Posts Tagged With: indian

Parsnip and Millet Soup with Mustard Seed Oil


Parsnip and Millet Soup

Parsnip and Millet Soup

A simple and hearty soup to get this year of the B.H.K kicked off in substantial style. Sweet, nutty, with a good mustard poke in the oil.  Jane is inexplicably, sunning herself on the beaches of Spain (she’s back now actually) and has left me her to hold the windswept fort. Granted, in her last email she did seem apologetic. I realise I live the life of riley, but Jane is at least matching me with her Spanish countryside retreats. My Dad has popped over from Durham to make sure that I am behaving myself and filling me in on all the woes of Sunderland AFC this season (this is a pathetic football team that is constantly flirting with relegation and spends vast sums of money on very pants players) and the combined and glaring failures of England Rugby and Cricket. Sport is so dramatic! At least it is in our family.

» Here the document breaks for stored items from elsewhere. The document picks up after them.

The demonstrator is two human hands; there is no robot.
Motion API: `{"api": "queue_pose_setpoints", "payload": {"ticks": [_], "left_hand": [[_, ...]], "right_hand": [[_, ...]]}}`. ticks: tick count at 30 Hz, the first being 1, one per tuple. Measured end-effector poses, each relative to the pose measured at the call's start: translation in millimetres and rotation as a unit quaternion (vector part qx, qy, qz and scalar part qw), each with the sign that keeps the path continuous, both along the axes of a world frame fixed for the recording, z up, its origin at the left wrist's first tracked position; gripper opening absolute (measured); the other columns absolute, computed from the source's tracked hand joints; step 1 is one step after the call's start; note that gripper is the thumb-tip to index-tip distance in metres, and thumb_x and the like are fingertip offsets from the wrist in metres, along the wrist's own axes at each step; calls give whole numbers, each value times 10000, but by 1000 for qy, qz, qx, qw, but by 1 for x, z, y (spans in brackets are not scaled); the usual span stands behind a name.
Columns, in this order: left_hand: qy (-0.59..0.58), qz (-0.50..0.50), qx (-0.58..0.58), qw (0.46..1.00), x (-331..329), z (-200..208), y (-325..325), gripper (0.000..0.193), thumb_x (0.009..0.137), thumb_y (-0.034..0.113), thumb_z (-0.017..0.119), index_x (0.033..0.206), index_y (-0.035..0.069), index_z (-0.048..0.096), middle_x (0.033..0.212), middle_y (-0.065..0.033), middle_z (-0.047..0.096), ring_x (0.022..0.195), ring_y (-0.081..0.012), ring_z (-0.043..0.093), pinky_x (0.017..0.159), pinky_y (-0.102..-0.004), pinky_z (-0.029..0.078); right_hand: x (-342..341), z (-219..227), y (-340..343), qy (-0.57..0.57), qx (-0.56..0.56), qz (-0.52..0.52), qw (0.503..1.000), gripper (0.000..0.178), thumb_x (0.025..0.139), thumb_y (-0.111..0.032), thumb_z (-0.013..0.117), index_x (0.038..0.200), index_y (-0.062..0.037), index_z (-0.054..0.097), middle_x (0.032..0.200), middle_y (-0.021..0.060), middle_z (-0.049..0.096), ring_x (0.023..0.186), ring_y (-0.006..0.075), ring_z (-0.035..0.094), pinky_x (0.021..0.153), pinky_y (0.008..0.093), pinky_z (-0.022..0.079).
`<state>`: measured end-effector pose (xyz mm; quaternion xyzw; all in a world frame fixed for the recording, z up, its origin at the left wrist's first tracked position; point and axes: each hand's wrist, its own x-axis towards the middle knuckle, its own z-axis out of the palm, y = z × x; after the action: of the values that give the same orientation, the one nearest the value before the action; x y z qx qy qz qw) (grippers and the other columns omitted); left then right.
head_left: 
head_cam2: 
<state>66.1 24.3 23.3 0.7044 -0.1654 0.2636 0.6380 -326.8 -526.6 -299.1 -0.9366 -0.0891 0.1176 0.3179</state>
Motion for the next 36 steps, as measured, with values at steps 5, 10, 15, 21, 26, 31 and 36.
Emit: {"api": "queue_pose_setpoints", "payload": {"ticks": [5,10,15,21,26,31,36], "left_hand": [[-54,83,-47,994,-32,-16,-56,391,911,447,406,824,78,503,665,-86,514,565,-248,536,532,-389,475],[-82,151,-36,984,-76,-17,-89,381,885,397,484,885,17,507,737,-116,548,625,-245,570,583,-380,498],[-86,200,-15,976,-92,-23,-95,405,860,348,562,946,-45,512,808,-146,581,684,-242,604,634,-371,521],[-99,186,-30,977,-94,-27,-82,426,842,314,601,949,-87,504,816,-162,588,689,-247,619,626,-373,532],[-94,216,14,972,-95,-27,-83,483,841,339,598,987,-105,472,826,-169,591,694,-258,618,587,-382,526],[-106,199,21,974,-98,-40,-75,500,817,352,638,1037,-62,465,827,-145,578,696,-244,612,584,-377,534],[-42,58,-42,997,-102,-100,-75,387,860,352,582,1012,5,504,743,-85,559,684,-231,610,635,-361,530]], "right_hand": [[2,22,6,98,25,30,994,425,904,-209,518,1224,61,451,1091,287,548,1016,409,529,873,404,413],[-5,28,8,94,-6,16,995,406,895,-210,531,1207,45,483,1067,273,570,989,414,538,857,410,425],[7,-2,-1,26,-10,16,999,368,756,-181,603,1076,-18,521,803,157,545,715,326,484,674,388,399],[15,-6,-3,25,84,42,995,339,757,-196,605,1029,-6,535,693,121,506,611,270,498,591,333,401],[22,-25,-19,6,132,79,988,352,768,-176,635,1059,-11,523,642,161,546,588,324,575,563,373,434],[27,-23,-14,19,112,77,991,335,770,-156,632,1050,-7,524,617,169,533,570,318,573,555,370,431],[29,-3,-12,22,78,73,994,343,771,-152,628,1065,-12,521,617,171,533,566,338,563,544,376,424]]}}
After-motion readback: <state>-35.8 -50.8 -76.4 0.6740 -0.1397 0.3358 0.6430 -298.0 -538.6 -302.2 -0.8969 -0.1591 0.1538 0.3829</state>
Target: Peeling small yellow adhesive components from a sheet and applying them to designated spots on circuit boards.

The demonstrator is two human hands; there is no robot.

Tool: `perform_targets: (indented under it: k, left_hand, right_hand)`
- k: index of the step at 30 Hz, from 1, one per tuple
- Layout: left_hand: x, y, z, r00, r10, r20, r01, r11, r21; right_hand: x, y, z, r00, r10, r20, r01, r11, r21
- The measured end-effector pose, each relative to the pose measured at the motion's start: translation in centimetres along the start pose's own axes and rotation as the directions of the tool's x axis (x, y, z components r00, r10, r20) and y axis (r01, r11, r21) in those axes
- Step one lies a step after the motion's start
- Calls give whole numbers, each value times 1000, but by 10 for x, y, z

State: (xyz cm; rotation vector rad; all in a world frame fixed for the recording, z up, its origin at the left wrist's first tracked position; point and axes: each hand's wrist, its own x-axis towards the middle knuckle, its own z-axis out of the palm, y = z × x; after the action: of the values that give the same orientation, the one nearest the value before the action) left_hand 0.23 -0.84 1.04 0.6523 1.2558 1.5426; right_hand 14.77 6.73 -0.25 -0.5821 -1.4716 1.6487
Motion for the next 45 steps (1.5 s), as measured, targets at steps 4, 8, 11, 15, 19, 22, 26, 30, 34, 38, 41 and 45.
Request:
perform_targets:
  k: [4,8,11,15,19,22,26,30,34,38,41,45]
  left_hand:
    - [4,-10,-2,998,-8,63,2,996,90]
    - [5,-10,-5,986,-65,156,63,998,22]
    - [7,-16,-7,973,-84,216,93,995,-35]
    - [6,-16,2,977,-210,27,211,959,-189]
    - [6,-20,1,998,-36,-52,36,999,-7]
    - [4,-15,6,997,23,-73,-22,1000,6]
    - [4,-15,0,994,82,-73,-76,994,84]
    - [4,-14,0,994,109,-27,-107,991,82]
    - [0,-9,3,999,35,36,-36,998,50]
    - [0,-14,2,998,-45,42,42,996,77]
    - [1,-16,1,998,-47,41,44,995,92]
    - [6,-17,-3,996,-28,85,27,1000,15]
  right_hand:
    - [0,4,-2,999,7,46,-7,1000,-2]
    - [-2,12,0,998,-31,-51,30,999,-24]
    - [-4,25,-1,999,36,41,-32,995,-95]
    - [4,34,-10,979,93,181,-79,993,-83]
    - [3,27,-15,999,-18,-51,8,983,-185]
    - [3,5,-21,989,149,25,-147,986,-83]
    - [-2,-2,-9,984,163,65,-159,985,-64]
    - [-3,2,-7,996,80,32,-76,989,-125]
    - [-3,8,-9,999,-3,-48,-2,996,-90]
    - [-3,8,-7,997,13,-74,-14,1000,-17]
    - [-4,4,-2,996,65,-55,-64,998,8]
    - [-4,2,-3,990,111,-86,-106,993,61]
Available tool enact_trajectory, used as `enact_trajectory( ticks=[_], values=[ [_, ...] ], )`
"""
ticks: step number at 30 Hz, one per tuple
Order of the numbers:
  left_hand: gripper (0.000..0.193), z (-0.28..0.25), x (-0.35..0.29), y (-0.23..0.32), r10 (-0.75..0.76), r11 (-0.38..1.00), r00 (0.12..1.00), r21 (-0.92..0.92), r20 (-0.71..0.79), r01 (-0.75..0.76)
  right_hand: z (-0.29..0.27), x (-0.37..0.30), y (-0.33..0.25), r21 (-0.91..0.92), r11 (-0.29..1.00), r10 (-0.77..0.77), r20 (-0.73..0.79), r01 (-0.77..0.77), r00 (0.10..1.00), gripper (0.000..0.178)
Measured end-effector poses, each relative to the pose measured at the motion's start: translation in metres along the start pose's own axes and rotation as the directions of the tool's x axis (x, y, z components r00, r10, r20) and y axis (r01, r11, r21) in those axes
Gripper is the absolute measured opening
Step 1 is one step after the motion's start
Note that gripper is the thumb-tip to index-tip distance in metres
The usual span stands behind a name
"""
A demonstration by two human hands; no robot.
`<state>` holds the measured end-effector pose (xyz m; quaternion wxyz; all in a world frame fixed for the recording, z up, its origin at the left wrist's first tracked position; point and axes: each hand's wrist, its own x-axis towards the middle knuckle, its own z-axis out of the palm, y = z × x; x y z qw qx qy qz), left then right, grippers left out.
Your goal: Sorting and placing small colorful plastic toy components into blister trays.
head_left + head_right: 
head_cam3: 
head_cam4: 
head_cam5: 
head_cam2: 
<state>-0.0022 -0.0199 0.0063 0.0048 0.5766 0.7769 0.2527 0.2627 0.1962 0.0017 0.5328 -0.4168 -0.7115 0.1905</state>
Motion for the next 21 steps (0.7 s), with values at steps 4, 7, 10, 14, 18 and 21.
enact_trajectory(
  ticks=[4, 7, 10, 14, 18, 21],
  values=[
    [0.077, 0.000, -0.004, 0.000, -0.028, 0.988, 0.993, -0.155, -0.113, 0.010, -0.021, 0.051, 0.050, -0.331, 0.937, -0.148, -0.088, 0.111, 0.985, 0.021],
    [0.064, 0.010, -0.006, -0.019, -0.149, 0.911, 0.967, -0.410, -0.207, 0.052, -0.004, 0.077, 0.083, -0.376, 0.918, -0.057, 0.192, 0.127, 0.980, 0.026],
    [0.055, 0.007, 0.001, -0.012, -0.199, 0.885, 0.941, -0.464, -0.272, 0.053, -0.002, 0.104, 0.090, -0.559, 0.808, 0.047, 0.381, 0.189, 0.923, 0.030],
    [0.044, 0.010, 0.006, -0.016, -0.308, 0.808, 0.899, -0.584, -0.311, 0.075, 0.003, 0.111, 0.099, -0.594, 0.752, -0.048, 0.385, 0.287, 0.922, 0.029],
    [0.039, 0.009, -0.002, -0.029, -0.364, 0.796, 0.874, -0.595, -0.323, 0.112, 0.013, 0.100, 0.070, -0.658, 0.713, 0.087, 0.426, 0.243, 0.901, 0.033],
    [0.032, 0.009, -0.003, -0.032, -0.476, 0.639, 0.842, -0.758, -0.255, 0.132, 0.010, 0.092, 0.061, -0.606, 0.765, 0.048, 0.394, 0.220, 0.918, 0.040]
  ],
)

Wales has welcomed me back into its arms with plenty of rugged weather, but it’s been lovely to have walks again though in the hills and catch up with some of our wonderful friends. North Wales in an amazing place to be, but it seems that winter is still very much here and making its icy presence felt. Snow is predicted over Easter (!?) It was 5oC this morning in the garden, with a cross wind biting my bones. I am now unable to cope with this kind of glacial behaviour. I have just landed from the downtown 35occ heat of Delhi. It’s quite a shock to the system. Still the fire is blazing away and there’s soup on the hob to thaw me out. Life is grand. Summer is coming…………..(or just a sight of the sun would be more enough!)

Some proper British veg

Some proper British veg.  We’ve missed a bit of parsnip

Anyway, enough of the engrossing weather update, let’s move onto the more weighty issue of thick soups that warm things up from the inside out. Soup that coats the ribs and tickles the taste buds. This is a bowl of hearty sup which only has a few ingredients and an interesting combo of flavours going on. With the millet and parsnips, there is plenty of carbs there to get things motoring. Dad and I had this for dinner with some toasted flat breads and it was nicely filling. We eat like horses, so there will be plenty for leaftovers.

Black Mustard Seeds - small, but packed with flavour

Black Mustard Seeds – they may look small, but packed with flavour

WE (heart) MILLET (muchly)
When are they going to start making keyboards with the heart symbol on them? Wouldn’t that be a beautiful thing, a huge, evolutionary leap forward. The ability to spread loving symbols at the push of a button.

They love millet in India, it used to be more popular than rice and has been eaten in many tribal areas for millennia. There are so many types over there; red, blue, white, big, small and slightly green-ish, they seem to change constantly from region to region (I show a keen interest in subtleties of millet variation when on holiday such is my dedication to the BHK cause!!!!!) Millet is superbly nutritious and naturally gluten-free. It also grows well in most places in the world and is cheap as chips to buy. We like to use it as a replacement for things like cous cous or bulghur wheat. More and more people are realising their intolerance to gluten and millet is a great replacement for other gluten-y grains. Millet is now getting wide spread support in India and is being planted instead of rice in many areas, which is good news, as rice is very thirsty and uses loads of water, plus the tastiest rotis (flatbreads) on the subcontinent are made with majority millet flour. I’ve tried black roti’s (see below) and recently had a deeply ochre puri (fried flatbread) that blew my marbles. Very different flavour and texture.  Like a dark and delicious frisbee.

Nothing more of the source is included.